The Loma Stool is a multifunctional work made of three objects in one that can be used as either two storage containers, two stools or, when joined together, as a side table. Presented in two material iterations, Mabeo engaged artisans who practice ancient methods of pottery making in Botswana, with expert woodworkers. Further reflecting the multifaceted collaborative nature of the collection, the inside surface of the Loma Stool is painted by artists located in a desert region of Botswana.

Two works in the collection more directly reference the collaboration with Fendi, the brand’s artistic director of women’s wear and couture Kim Jones, the house’s director of accessories and men’s wear Silvia Venturini Fendi and her daughter Delfina Delettrez Fendi.

“I appreciate Peter’s respect toward his country and its culture and savoir faire — which immediately created a link with Fendi — as well as the importance of human connections and feelings,” said Venturini Fendi. “The people involved are at the center of the project, that is why it is named after Mabeo’s most senior [in age] craftsperson, Kompa. It’s a collection of 10 functional pieces that push the boundaries of traditional materials and techniques, where the African artisanal heritage is explored and translated into today’s forms. For example, there is a cabinet realized by basket weavers. Like it often happens at Fendi, materials are not as they seem, clay and wood look like leather, it’s very intriguing.”

The Efo Stool riffs on the Fendi double-F motif and fuses clay and Panga Panga wood, while the Maduo Chair is a direct translation of a piece of O’Lock jewelry designed by Delettrez Fendi for the house.

Other items range from the the Chichira Cabinet, a basket woven cabinet with drawers to the Gabi-Gabi sculpture, the largest piece in the collection, constructed from hand-beaten galvanized metal sheets and with wooden drawers.

“I was immediately inspired by Peter’s work, his vision, and of course the fact that he was working from Botswana where Kim Jones used to live as a kid,” said Delettrez Fendi. “It felt surreal to jump on a video call and see him riding in his car through that fantastic African landscape: it felt like as if we were traveling together. We had a group chat where he would send us images and I would ask him what kind of trees were surrounding him or what kind of materials we could work with. It felt like going back to the essential, while creating special things.”

Mabeo also reinterpreted Fendi’s signature Peekaboo handbag, approaching craftspeople living in a desert environment where plant-based materials are scarce and using traditional methods of tanning, treating and stitching, with components cast in metal and hand-carved in wood.
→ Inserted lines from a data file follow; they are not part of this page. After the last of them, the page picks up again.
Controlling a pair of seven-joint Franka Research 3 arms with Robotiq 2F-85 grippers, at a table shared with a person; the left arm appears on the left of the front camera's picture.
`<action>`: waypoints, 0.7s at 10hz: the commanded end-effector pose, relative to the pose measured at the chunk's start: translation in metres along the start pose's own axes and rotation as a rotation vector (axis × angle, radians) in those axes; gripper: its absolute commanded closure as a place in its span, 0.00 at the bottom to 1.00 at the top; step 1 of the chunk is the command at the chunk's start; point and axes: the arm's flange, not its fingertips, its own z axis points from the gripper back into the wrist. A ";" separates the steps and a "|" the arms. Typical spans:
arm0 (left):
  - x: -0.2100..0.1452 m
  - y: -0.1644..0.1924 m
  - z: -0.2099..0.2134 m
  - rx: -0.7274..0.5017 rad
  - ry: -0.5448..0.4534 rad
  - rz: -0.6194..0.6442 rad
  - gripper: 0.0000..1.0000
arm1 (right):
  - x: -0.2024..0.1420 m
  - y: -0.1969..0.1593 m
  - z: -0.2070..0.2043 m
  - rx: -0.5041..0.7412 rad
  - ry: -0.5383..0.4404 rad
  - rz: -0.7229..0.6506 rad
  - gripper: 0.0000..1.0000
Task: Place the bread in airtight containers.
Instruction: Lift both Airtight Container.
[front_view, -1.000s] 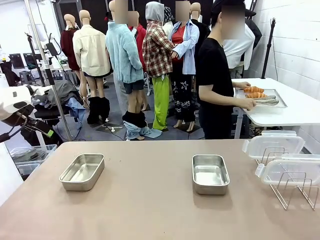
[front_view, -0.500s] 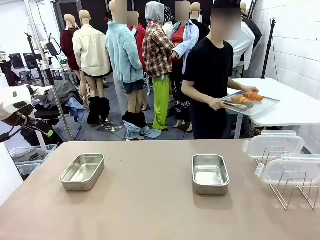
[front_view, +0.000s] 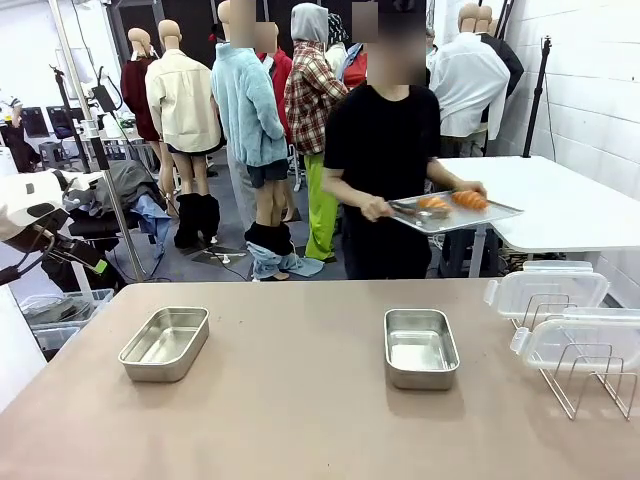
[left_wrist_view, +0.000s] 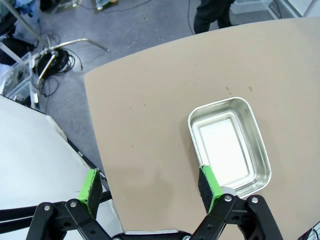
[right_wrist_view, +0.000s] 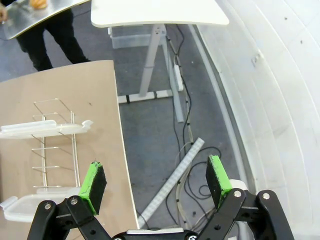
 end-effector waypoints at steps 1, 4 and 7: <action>-0.005 0.002 0.001 0.006 -0.014 -0.015 0.00 | 0.000 0.001 -0.001 -0.002 0.001 -0.010 0.00; -0.005 0.002 0.001 0.006 -0.014 -0.015 0.00 | 0.000 0.001 -0.001 -0.002 0.001 -0.010 0.00; -0.005 0.002 0.001 0.006 -0.014 -0.015 0.00 | 0.000 0.001 -0.001 -0.002 0.001 -0.010 0.00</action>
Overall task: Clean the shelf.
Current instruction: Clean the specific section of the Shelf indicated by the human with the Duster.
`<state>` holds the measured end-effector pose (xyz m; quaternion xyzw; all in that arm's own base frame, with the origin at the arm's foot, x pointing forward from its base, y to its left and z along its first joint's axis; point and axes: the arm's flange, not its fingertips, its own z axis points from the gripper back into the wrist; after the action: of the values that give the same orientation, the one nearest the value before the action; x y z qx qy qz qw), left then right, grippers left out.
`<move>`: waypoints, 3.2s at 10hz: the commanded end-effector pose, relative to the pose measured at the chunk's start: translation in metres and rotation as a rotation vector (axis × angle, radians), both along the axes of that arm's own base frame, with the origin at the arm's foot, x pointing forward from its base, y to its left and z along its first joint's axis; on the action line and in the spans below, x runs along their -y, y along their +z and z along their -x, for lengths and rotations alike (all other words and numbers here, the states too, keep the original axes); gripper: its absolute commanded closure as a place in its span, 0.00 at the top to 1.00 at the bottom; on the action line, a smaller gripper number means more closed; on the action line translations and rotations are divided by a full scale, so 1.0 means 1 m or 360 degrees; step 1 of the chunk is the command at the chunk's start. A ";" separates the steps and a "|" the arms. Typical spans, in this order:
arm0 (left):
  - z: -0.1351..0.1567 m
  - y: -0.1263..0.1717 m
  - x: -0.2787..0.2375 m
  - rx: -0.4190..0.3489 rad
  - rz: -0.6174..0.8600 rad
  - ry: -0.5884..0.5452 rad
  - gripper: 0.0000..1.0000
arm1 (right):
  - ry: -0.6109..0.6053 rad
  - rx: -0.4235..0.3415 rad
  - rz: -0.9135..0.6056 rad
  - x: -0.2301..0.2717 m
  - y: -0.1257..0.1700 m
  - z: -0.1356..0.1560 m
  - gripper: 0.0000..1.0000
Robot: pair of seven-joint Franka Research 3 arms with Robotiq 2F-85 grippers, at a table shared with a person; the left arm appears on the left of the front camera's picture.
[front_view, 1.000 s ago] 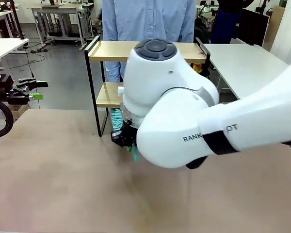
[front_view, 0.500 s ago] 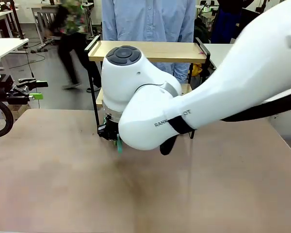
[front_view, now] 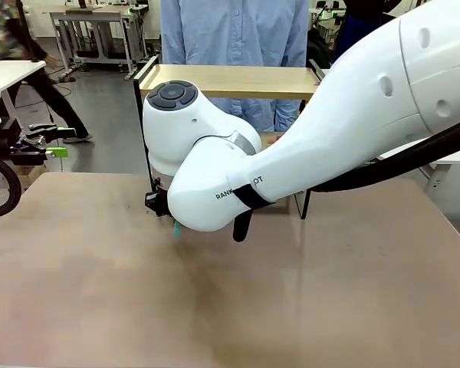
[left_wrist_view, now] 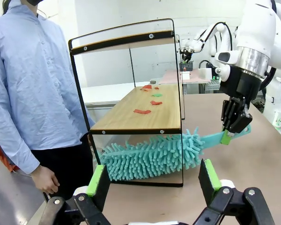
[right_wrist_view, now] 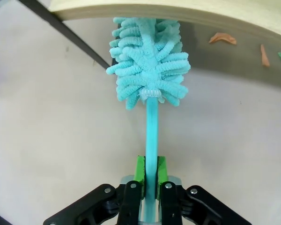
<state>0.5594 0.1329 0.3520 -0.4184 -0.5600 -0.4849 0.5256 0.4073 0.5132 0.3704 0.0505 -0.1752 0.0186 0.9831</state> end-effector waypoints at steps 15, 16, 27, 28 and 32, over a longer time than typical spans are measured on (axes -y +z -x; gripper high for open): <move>0.002 0.003 0.001 0.0021 0.0002 0.0001 1.00 | -0.0104 -0.0169 0.0020 0.078 -0.015 -0.035 0.13; 0.002 0.003 0.001 0.0021 0.0002 0.0001 1.00 | -0.0110 -0.0185 0.0022 0.089 -0.014 -0.035 0.13; 0.002 0.003 0.001 0.0021 0.0002 0.0001 1.00 | -0.0327 -0.0168 0.0331 0.213 -0.005 -0.033 0.13; 0.002 0.003 0.001 0.0021 0.0002 0.0001 1.00 | -0.0378 -0.0153 0.0391 0.224 -0.001 -0.031 0.13; 0.002 0.003 0.001 0.0021 0.0002 0.0001 1.00 | -0.0431 0.0025 0.0470 0.239 0.021 -0.015 0.13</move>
<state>0.5594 0.1329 0.3520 -0.4184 -0.5600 -0.4849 0.5256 0.4332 0.2763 0.3906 -0.1099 -0.1501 -0.0781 0.9794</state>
Accompanying the collection is a limited-edition publication that acts as a visual record of the various road trips, meetings and works in progress as well as schematic drawings for each of the 10 pieces.

Mabeo launched their products internationally in 2006 after 10 years of making bespoke furniture for commercial projects locally. The studio has collaborated with designers including Inès Bressand, Patty Johnson, Garth Roberts and Patricia Urquiola.

Fendi was the first luxury label to collaborate with Design Miami, debuting at the art fair in 2008, when it sponsored the Design Talks, roundtables with the world’s leading designers including Aranda/Lasch, brothers Fernando and Humberto Campana, Tom Dixon and Arik Levy.

In 2019, the fashion house collaborated with design studio Kueng Caputo, formed by Lovis Caputo and Sarah Kueng, to create pieces meant to decorate the exterior colonnade of the brand’s headquarters at the Palazzo della Civiltà Italiana in Rome. Caputo and Kueng created 10 pieces, named “Roman Molds,” combining the brand’s supple Selleria leather with terra-cotta bricks.

Over the years at Design Miami, Fendi has teamed with the likes of Dimorestudio, artist Sarah Coleman and architect and designer Cristina Celestino, among others.